O futuro presidente da comissão especial do impeachment no Senado,
senador Raimundo Lira (PMDB-PB), apresentou nesta segunda-feira (25) a
previsão do calendário que deve ser adotado pela comissão. Segundo Lira,
durante a Ordem do Dia no plenário da Casa, será feita apenas a eleição
formal dos 21 titulares e 21 suplentes que foram indicados pelos seis
blocos partidários na semana passada.
O senador adiantou que somente na terça-feira (26), às 10h,
a
comissão especial se reunirá para a eleição do presidente e do
relator.

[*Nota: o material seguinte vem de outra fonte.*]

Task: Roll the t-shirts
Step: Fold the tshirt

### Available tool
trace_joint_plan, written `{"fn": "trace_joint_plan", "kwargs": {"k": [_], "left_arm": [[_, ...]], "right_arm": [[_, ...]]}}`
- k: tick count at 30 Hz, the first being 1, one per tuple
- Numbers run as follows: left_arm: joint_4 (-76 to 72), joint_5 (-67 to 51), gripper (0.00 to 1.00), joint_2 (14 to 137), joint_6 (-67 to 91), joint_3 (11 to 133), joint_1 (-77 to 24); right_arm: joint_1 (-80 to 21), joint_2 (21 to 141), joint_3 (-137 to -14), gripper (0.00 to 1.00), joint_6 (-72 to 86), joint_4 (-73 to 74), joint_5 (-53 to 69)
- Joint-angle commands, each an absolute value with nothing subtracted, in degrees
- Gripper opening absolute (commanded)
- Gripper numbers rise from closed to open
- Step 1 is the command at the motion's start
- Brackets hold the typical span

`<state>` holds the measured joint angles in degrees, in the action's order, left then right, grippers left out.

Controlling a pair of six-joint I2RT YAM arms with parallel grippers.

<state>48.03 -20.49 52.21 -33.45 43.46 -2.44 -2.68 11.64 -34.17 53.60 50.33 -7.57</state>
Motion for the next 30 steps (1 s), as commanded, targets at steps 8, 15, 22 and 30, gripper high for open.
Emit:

Como senador mais velho da comissão, ele mesmo vai dar início
aos trabalhos, mas depois terá que passar para o segundo mais idoso,
enquanto é feita a eleição para o cargo de presidente, para o qual ele
foi indicado.
Apesar das reclamações de parlamentares aliados da
presidente Dilma Rousseff, Raimundo Lira confirmou que Antonio Anastasia
(PSDB-MG) deverá ser o relator da comissão, mas admitiu que aliados ao
governo poderão apresentar outro nome se quiserem. A decisão será do
plenário do colegiado.
O futuro presidente da comissão especial adiantou também
que ainda nesta semana os advogados que apresentaram o pedido de
impeachment de Dilma – Hélio Bicudo, Janaína Paschoal e Miguel Reale
Júnior – serão ouvidos pelos senadores. No dia seguinte, será a vez do
ministro da Advocacia-Geral da União, José Eduardo Cardozo, fazer a
defesa da presidente.
A expectativa é de que o relatório sobre a admissibilidade
do processo no Senado seja apresentado na comissão no dia 8 de maio.
Depois disso, haverá prazo de 24 horas para vista dos senadores, um
tempo para que eles possam analisar o relatório, antes da votação no dia
9 de maio. Votado na comissão, após 48 horas, no dia 12 de maio,
independentemente do resultado, ele segue para análise do plenário da
Casa. Nos dois casos a votação será feita por maioria simples. Caso
aprovada em plenário a admissibilidade do processo contra a presidente,
Dilma é imediatamente afastada do cargo por 180 dias.
“Por ser composta por políticos de mais idade, mais
experiência, aqui tradicionalmente é uma Casa mais calma, é um poder
moderador da República brasileira. Portanto, eu acredito que todas as
reuniões, todo o andar da comissão vai ser feito com divergências, com
contraditório, mas em um clima de muita tranquilidade”, avaliou.